- _Task objective_
The sole answer should be the number of lines in the material below that hold "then".

- _The data_
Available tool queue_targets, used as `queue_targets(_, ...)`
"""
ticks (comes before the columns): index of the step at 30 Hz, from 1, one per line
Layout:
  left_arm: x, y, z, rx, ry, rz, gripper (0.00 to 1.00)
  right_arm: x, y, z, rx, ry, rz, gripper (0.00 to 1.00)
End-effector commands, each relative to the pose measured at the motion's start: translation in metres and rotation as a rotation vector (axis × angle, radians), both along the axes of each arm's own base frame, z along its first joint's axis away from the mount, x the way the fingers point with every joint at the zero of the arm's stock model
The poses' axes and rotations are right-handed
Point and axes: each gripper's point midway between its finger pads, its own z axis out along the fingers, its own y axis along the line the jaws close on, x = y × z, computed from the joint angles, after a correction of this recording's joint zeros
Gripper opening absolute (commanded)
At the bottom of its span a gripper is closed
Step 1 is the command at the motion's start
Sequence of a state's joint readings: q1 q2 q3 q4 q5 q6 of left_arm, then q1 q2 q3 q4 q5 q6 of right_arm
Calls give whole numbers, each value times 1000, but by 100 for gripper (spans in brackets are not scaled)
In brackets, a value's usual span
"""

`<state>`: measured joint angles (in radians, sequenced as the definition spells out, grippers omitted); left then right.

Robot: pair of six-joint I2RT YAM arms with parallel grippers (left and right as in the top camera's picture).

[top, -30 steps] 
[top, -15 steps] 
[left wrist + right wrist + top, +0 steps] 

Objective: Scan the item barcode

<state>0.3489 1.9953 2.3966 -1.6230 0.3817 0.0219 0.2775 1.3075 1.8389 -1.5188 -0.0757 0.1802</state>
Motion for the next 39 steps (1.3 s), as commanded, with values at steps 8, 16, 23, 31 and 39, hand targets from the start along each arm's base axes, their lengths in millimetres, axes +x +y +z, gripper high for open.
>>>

- _The completed task_
2